It,s huge, good luck


----------



## iwillard (Aug 5, 2017)

Thank you,Mark!


Bob,

Here's the picture of the motor running the side and top vents.

https://www.dropbox.com/s/9ggm0nbtvh5epya/P1060389.jpg?dl=0

There are 4 for top vents and 6 for the side vents.


----------



## Bob in Albany N.Y. (Aug 6, 2017)

That is the same motor that they sent me, when I needed a new replacement. However, they charged me 3 times what I could have bought it for from via Supplyhouse.com. Keep that in mind. It also was not the same motor that crapped out on me. The only negative I see, is this motor doesn't keep the vents open if you lose power. My other ones I can lock in position by turning off the individual switch for that motor. This is not a real problem for me as I have a generex generator that is run on propane that kicks in within 5 or 8 seconds after losing power. We spent all day yesterday installing a exhaust fan just in case the vents don't open. Like I say, have been having trouble with slippage from the weight of the double pain glass. I very strongly suggest you use self tapping screws and drill threw every single one of the collars, not just the ones where the motors are. My g.h. is 20 feet long and they were going to use only one motor per side vent and top vent when they thought they were going to use double pain polycarbonate.

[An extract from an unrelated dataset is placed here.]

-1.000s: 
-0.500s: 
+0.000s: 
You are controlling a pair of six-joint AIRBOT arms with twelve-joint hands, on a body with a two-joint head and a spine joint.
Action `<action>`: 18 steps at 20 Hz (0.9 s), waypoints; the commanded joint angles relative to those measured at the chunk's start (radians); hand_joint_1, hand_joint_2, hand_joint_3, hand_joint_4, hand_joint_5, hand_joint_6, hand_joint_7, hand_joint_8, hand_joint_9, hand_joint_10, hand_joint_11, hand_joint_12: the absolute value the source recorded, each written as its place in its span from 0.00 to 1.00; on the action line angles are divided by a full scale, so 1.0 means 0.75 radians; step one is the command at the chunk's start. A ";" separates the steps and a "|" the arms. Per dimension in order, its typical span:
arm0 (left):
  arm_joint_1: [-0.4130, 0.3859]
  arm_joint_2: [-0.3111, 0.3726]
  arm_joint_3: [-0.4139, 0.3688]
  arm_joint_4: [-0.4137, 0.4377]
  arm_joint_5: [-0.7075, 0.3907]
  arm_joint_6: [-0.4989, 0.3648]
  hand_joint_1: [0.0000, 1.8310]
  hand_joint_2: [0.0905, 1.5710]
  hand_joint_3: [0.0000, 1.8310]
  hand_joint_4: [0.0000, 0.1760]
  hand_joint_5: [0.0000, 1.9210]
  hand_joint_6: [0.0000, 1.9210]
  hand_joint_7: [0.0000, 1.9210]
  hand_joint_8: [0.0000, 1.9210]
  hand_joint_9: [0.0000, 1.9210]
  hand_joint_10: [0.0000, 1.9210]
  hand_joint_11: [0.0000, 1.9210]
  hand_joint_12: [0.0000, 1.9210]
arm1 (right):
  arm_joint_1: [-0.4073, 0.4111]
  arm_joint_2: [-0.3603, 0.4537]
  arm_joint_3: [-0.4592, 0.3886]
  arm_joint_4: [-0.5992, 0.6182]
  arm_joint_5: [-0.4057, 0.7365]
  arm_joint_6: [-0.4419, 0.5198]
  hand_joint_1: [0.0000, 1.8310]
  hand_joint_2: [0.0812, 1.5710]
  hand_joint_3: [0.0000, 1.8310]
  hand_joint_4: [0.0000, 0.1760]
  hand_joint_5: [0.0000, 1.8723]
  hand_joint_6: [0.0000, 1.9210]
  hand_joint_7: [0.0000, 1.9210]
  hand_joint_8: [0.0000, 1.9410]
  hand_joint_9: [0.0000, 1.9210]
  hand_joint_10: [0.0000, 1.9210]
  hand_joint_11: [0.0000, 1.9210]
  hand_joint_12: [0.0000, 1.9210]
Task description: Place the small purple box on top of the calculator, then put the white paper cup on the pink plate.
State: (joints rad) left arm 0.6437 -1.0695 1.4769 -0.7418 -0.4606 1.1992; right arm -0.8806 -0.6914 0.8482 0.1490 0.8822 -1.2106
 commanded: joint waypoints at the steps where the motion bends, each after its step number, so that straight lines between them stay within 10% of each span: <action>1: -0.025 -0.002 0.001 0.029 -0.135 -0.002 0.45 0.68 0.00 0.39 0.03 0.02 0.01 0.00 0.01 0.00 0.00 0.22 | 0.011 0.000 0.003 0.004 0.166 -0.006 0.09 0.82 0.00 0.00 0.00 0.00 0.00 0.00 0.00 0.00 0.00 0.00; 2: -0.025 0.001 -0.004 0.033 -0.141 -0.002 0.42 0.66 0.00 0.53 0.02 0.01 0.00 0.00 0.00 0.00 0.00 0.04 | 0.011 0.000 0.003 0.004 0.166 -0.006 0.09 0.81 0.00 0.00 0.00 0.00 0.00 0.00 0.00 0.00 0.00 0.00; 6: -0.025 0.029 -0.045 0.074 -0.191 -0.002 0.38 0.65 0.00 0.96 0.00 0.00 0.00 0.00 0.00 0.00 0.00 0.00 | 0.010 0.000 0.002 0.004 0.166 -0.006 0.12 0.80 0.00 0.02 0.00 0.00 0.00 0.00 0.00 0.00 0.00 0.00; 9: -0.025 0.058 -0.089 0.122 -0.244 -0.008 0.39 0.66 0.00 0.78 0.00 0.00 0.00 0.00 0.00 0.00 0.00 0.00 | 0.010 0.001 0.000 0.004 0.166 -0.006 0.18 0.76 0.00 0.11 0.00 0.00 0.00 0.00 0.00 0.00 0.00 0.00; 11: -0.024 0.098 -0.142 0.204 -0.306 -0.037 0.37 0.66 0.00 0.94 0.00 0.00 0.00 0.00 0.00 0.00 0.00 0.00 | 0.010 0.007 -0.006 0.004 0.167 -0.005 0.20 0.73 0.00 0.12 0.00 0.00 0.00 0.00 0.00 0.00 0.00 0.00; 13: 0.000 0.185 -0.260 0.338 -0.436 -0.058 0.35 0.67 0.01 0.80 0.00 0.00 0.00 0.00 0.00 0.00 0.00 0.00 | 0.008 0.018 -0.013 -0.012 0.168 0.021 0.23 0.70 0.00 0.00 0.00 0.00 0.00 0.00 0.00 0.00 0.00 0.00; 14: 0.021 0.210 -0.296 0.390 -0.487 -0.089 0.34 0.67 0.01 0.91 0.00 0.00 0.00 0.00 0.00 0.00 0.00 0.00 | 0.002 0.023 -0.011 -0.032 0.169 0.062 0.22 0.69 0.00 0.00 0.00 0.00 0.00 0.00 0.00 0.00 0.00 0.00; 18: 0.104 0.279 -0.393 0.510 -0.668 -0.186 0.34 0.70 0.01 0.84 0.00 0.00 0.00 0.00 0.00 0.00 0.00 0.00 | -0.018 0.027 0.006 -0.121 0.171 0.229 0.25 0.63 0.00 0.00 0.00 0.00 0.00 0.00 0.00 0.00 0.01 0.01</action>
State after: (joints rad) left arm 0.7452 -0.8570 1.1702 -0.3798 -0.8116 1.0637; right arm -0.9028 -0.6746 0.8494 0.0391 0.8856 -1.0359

When I pointed out the contract said double pain glass all around, they then put two motors on the top vent and left one on the side. If you have any questions or need clarification as to anything I'm suggesting, just shoot me a e-mail. Would be more then glad to give you a couple of pointers, that I have learnt the hard way. Due to $$$, am holding off changing the glass on the vents to poly, but will do so next year. Have had my g.h for maybe 12 years or so.


----------



## iwillard (Aug 6, 2017)

Thank you for all the tips, Bob! We bought an on demand LP generator and waiting for the installers plus the gas company will eventually show up to bury the LP tank as we cannot have them free standing unless they are built to a code. I'm sure I'll be calling on your good nature to help me out time to time, my other greenhouse was built by Florian and this time we decided to go with Texas Greenhouse and I'm happy with it so far.


----------



## eOrchids (Aug 9, 2017)

That's a gorgeous setup!!! :drool:


----------



## Migrant13 (Aug 12, 2017)

Fantastic greenhouse and wish you good luck with it all. Despite the learning curve, must be crazy exciting to have that set-up. Your plants will explode.


----------



## iwillard (Aug 13, 2017)

Thank you eOrchids and Migrant! 

They are growing like weeds, they seem to love the heat and humidity despite my all worries.


----------



## KyushuCalanthe (Aug 15, 2017)

Nice. Is this where you grew and flowered the C. tibeticum?


----------



## iwillard (Aug 16, 2017)

KyushuCalanthe said:


> Nice. Is this where you grew and flowered the C. tibeticum?



No, I grew it outside (daytime temps in mid-60's). We had few nights in the low 30F and had to bring it into the basement.


----------



## KyushuCalanthe (Aug 17, 2017)

OK, I got you. 

I looked up Waverly, and I'm afraid that C. tibeticum won't grow in your climate regardless. These are plants of high mountains where day time temps rarely exceed 80 F. Your neck of the woods is too warm for too long for its liking. Sorry to say that...


----------



## Linus_Cello (Aug 17, 2017)

KyushuCalanthe said:


> OK, I got you.
> 
> I looked up Waverly, and I'm afraid that C. tibeticum won't grow in your climate regardless. These are plants of high mountains where day time temps rarely exceed 80 F. Your neck of the woods is too warm for too long for its liking. Sorry to say that...



Is there something she can do to initiate early dormancy, and stick the plant in the fridge in May (or April)? Supposedly there are people who grow pubscens in southern florida; they bring the plant out in Nov, and in March/April, the plant goes int he fridge.


----------